=== Try it ===
One range is to be output from the listing below, exactly as written: the line with "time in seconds" to the line with "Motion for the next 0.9", both kept.

=== Data in this exercise ===
%%
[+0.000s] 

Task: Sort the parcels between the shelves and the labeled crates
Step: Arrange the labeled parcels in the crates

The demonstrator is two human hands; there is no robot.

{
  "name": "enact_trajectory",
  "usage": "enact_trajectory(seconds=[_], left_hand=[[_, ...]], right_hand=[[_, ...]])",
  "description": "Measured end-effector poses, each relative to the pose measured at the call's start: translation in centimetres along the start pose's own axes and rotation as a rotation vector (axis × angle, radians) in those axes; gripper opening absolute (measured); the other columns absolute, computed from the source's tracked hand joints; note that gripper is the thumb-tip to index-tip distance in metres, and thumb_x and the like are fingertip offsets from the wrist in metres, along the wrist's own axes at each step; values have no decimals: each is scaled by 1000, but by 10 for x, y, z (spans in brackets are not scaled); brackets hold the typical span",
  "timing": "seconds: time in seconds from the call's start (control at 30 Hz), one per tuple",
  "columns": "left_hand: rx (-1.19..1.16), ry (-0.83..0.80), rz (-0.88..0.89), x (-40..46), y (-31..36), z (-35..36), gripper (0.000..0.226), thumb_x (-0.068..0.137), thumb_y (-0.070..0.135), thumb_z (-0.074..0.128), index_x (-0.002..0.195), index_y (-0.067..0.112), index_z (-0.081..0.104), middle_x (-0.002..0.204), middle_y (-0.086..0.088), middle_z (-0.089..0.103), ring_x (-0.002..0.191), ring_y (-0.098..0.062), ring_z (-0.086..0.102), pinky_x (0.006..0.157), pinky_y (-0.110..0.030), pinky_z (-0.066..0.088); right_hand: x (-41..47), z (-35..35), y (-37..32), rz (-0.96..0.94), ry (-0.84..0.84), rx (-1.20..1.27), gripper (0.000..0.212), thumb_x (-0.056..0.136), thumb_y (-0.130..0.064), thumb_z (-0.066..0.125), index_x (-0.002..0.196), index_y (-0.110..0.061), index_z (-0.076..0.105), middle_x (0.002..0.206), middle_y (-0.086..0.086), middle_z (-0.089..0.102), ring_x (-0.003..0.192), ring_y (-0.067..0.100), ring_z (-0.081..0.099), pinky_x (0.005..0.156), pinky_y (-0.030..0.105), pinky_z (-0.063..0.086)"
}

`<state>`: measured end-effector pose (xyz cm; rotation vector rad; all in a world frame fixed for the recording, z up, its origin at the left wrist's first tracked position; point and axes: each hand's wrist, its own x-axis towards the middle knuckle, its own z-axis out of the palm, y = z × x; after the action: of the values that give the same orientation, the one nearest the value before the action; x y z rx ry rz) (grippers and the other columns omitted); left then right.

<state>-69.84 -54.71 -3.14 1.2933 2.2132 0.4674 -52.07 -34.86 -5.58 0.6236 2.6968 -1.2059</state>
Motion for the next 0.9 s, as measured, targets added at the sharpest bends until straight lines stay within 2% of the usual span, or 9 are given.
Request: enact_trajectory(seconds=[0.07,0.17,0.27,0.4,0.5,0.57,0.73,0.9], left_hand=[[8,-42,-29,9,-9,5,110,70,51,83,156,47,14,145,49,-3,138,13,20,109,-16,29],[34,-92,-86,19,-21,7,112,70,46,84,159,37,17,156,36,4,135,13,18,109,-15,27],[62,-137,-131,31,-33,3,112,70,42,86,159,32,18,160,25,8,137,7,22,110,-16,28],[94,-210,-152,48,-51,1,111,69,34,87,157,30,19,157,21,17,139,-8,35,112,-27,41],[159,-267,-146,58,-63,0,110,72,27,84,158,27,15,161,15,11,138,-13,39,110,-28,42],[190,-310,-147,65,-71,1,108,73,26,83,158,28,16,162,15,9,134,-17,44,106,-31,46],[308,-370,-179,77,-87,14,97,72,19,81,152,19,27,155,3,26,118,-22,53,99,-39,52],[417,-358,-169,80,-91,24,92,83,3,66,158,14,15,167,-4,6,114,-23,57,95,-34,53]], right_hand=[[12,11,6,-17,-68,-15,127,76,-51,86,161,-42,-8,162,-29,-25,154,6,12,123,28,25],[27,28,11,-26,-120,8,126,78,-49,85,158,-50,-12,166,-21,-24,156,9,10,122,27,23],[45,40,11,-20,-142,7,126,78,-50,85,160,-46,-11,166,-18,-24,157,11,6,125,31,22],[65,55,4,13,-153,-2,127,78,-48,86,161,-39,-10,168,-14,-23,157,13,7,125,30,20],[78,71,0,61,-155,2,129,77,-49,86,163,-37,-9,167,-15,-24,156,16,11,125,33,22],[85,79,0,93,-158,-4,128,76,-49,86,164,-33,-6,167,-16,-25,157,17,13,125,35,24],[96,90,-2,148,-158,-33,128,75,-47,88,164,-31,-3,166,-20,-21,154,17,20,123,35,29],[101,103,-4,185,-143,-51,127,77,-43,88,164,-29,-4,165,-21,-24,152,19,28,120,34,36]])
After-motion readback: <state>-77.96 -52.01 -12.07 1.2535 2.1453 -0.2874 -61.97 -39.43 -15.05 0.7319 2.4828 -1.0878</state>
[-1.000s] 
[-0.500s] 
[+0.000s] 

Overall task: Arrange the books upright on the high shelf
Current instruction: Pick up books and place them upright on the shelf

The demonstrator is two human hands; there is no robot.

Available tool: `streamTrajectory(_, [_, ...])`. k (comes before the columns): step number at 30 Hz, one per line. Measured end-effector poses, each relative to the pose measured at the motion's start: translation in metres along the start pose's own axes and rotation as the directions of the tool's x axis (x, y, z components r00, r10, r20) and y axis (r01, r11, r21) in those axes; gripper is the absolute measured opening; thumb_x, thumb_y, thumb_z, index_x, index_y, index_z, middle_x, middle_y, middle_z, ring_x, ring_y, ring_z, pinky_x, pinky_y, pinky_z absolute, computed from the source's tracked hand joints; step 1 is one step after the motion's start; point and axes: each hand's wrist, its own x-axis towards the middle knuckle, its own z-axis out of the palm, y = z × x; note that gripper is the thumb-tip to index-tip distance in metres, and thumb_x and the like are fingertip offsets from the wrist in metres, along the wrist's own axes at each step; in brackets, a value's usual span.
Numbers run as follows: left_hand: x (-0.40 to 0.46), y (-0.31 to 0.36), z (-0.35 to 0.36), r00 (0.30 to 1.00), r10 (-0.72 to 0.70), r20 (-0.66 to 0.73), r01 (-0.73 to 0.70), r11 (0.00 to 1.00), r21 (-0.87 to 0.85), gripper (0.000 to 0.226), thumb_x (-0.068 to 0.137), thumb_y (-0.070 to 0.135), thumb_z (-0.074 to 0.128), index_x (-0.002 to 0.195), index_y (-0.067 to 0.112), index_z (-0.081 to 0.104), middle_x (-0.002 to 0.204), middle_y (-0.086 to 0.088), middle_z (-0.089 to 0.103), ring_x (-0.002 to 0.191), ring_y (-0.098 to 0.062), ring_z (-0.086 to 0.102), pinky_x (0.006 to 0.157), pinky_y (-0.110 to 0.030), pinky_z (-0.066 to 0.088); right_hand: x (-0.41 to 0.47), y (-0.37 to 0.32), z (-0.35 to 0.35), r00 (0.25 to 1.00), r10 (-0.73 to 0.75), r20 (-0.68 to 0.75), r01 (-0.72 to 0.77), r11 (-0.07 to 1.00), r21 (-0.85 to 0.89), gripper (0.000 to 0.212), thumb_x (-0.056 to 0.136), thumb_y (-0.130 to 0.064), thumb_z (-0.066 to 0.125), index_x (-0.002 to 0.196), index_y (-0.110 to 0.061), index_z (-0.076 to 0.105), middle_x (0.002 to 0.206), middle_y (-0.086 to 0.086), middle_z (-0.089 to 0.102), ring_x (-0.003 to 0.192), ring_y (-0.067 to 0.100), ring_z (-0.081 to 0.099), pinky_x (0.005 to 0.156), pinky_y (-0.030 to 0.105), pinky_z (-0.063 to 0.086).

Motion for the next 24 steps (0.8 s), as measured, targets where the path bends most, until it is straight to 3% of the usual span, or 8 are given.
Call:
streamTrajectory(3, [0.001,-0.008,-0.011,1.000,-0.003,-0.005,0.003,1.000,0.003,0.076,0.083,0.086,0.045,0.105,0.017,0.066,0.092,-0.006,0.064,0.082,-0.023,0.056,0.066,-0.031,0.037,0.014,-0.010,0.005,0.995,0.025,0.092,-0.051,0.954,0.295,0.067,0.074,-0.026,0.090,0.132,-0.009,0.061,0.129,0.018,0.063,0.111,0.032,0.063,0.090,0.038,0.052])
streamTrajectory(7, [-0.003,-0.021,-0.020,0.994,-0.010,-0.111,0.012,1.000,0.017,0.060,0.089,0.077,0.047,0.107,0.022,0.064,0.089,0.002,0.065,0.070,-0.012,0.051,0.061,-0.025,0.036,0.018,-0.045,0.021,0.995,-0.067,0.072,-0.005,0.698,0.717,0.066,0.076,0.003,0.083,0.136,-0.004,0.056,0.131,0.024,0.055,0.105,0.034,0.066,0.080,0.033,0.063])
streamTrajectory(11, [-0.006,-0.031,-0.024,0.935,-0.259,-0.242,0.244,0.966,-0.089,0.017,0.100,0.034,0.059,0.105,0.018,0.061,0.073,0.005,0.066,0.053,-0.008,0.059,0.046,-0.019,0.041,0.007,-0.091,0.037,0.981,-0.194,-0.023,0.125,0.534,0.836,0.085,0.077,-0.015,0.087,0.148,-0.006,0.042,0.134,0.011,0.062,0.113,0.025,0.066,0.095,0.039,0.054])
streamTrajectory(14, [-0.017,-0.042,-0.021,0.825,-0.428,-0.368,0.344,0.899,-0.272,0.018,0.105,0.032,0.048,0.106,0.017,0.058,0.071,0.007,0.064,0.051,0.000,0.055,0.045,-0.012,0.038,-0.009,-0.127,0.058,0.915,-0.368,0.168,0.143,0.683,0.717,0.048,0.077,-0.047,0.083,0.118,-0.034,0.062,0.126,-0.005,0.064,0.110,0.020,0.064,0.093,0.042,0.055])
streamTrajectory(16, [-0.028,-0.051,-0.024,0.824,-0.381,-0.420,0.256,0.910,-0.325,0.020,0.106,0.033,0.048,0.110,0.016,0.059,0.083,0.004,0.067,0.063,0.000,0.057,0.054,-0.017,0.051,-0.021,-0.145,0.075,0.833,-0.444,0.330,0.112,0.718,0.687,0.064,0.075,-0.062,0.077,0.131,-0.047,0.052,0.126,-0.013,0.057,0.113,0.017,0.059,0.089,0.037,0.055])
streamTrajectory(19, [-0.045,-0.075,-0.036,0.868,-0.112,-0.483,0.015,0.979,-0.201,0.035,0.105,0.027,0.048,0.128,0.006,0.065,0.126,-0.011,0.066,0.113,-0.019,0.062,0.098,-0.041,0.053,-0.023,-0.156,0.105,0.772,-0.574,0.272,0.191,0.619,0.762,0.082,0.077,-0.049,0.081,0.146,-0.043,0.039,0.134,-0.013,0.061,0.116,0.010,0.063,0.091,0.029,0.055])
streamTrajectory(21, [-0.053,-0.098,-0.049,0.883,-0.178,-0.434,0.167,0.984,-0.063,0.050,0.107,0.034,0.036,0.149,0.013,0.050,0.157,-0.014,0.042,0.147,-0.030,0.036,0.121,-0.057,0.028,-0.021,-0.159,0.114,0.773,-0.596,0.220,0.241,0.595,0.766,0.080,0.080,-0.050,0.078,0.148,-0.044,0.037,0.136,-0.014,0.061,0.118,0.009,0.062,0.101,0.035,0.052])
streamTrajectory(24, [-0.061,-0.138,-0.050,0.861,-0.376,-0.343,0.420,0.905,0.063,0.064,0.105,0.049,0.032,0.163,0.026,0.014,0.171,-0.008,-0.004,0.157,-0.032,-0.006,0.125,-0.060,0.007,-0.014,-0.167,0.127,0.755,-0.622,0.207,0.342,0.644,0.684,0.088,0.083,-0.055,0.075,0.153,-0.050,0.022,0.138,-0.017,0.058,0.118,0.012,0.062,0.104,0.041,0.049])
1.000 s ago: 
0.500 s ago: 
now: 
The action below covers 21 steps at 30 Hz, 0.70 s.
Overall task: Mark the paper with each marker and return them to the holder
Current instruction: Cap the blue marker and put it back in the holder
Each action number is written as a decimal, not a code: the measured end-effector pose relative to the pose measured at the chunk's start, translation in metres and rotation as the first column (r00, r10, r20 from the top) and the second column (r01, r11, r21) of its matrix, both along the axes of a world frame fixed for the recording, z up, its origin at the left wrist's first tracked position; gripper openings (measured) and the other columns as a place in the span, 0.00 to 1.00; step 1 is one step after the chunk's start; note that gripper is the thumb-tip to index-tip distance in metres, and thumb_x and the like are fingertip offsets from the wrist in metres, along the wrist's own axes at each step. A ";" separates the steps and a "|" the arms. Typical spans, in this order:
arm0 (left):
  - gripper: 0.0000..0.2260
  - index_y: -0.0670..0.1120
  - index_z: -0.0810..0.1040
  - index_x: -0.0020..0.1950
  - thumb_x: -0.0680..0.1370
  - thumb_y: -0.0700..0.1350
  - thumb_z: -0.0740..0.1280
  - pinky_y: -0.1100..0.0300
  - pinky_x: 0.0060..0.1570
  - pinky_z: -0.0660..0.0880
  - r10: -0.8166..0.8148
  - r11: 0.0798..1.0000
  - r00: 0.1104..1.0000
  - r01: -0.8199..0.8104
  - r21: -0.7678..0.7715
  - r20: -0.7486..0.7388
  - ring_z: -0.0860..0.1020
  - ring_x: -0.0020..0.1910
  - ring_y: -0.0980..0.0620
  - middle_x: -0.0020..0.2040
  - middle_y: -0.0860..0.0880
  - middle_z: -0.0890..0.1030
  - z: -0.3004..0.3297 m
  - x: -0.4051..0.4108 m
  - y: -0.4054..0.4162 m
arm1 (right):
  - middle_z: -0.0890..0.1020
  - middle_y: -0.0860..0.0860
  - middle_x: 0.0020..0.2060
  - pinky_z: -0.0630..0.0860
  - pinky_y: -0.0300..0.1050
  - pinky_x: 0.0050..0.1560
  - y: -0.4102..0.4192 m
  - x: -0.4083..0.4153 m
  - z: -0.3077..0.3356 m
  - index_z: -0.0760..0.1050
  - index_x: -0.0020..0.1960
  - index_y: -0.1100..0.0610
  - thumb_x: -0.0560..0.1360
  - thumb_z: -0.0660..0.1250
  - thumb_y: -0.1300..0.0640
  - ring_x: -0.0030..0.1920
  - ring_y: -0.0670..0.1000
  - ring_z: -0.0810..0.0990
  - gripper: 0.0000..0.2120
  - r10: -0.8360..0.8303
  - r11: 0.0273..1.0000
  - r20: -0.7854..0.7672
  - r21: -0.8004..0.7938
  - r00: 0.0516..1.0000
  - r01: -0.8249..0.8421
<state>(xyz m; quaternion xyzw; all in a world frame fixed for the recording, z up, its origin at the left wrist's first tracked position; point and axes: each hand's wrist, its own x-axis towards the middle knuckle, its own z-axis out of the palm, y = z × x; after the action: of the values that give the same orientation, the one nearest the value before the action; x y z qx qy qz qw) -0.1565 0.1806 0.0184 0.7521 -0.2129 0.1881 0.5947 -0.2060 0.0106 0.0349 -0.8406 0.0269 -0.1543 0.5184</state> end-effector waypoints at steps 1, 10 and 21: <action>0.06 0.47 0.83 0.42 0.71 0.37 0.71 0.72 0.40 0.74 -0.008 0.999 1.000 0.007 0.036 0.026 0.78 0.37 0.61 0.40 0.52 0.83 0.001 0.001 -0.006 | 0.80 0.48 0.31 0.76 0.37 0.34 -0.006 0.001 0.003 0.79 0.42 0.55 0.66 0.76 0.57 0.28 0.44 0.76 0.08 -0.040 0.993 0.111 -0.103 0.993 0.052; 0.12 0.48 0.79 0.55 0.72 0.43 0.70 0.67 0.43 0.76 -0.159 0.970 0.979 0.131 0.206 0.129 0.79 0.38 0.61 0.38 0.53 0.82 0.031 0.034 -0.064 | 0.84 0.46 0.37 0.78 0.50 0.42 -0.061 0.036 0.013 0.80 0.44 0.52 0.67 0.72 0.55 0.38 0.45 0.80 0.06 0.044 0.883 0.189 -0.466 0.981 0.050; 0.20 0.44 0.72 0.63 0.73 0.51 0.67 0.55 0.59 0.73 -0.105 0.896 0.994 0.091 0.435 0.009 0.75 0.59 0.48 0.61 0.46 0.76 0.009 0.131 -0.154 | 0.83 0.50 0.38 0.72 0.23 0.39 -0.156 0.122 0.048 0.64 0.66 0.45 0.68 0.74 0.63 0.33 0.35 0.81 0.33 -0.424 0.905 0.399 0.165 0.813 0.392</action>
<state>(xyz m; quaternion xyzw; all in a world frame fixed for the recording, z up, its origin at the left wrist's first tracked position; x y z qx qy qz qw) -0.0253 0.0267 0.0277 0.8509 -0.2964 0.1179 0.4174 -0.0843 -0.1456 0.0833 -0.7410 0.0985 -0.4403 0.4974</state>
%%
=== Result for this task ===
  "timing": "seconds: time in seconds from the call's start (control at 30 Hz), one per tuple",
  "columns": "left_hand: rx (-1.19..1.16), ry (-0.83..0.80), rz (-0.88..0.89), x (-40..46), y (-31..36), z (-35..36), gripper (0.000..0.226), thumb_x (-0.068..0.137), thumb_y (-0.070..0.135), thumb_z (-0.074..0.128), index_x (-0.002..0.195), index_y (-0.067..0.112), index_z (-0.081..0.104), middle_x (-0.002..0.204), middle_y (-0.086..0.088), middle_z (-0.089..0.103), ring_x (-0.002..0.191), ring_y (-0.098..0.062), ring_z (-0.086..0.102), pinky_x (0.006..0.157), pinky_y (-0.110..0.030), pinky_z (-0.066..0.088); right_hand: x (-41..47), z (-35..35), y (-37..32), rz (-0.96..0.94), ry (-0.84..0.84), rx (-1.20..1.27), gripper (0.000..0.212), thumb_x (-0.056..0.136), thumb_y (-0.130..0.064), thumb_z (-0.066..0.125), index_x (-0.002..0.196), index_y (-0.110..0.061), index_z (-0.076..0.105), middle_x (0.002..0.206), middle_y (-0.086..0.086), middle_z (-0.089..0.102), ring_x (-0.003..0.192), ring_y (-0.067..0.100), ring_z (-0.081..0.099), pinky_x (0.005..0.156), pinky_y (-0.030..0.105), pinky_z (-0.063..0.086)"
}

`<state>`: measured end-effector pose (xyz cm; rotation vector rad; all in a world frame fixed for the recording, z up, its origin at the left wrist's first tracked position; point and axes: each hand's wrist, its own x-axis towards the middle knuckle, its own z-axis out of the palm, y = z × x; after the action: of the values that give the same orientation, the one nearest the value before the action; x y z rx ry rz) (grippers and the other columns omitted); left then right.

<state>-69.84 -54.71 -3.14 1.2933 2.2132 0.4674 -52.07 -34.86 -5.58 0.6236 2.6968 -1.2059</state>
Motion for the next 0.9 s, as measured, targets added at the sharpest bends until straight lines stay within 2% of the usual span, or 9 are given.

The work on the exercise is done.